▶ [Action item] Your output should be each line from the material below that has the word "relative".

▶ [Supplied entries]
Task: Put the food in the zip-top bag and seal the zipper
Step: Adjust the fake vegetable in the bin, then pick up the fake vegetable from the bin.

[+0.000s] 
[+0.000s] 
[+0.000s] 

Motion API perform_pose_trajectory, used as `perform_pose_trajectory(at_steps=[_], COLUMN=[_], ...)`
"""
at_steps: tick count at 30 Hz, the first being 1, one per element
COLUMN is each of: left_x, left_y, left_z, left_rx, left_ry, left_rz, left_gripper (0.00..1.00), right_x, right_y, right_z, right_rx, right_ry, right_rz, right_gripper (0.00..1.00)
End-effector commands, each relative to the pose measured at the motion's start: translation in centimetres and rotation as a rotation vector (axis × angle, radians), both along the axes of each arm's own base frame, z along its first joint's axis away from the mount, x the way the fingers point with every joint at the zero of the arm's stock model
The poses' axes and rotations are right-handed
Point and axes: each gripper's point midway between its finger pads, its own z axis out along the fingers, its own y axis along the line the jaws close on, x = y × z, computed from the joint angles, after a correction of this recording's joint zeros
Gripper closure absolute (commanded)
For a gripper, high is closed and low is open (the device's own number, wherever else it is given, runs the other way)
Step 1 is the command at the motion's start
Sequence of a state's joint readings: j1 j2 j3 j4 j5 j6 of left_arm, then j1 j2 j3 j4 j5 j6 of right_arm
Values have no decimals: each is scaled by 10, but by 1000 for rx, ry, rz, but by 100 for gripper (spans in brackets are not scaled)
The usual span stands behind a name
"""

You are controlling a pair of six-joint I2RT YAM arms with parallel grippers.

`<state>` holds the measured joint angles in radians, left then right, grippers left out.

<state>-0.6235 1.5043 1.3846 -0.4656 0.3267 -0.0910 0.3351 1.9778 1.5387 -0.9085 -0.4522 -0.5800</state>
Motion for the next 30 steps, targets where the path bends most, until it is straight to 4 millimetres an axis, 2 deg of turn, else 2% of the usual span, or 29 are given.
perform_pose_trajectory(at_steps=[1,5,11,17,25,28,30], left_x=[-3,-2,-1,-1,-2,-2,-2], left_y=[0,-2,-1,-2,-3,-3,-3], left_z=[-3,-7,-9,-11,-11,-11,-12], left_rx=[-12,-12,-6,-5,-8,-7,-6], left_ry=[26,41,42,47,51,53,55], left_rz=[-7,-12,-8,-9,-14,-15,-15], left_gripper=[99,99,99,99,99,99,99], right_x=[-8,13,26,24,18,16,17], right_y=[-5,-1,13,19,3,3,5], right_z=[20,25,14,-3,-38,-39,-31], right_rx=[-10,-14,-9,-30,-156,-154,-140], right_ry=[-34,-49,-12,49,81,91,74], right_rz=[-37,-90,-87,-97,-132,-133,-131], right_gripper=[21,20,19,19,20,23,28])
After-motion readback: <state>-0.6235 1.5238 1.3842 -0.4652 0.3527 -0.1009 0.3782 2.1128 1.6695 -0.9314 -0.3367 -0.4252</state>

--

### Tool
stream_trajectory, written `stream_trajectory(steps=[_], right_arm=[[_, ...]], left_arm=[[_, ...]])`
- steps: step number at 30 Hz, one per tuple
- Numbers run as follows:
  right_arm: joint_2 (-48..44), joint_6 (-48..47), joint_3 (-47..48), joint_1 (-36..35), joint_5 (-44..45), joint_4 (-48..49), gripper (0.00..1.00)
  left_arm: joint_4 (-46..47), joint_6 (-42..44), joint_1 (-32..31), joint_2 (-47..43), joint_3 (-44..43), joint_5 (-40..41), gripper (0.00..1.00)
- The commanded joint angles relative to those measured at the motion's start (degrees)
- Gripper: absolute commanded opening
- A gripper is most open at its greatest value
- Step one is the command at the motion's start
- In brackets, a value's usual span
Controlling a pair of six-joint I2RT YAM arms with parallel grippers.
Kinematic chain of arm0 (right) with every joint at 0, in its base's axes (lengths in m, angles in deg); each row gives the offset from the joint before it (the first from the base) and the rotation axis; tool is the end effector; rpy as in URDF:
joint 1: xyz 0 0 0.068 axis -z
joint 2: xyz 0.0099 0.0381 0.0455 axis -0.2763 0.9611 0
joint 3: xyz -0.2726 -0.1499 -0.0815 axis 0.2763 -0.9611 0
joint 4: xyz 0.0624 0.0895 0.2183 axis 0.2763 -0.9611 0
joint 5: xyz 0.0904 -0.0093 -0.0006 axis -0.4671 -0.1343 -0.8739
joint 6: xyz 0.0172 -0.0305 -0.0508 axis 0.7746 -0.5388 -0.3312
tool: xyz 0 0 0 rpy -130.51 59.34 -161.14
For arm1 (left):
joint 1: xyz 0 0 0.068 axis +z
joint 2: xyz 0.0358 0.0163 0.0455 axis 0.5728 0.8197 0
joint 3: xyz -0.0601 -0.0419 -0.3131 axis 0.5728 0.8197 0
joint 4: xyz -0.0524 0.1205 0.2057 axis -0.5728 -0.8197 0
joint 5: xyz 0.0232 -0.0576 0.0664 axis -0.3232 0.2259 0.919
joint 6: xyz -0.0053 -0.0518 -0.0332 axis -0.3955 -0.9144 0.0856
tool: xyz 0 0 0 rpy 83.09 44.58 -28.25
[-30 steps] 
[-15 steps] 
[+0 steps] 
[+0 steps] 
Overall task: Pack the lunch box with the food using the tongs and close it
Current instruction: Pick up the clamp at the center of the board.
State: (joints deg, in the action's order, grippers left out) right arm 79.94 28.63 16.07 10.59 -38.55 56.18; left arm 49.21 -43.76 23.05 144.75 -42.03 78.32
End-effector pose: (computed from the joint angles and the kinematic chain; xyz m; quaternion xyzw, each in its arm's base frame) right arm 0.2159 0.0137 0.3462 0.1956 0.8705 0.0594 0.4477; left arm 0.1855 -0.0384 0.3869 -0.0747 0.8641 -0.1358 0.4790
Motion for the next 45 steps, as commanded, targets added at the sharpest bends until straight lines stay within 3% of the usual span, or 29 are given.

▶ [Output for this task]
End-effector commands, each relative to the pose measured at the motion's start: translation in centimetres and rotation as a rotation vector (axis × angle, radians), both along the axes of each arm's own base frame, z along its first joint's axis away from the mount, x the way the fingers point with every joint at the zero of the arm's stock model
- The commanded joint angles relative to those measured at the motion's start (degrees)

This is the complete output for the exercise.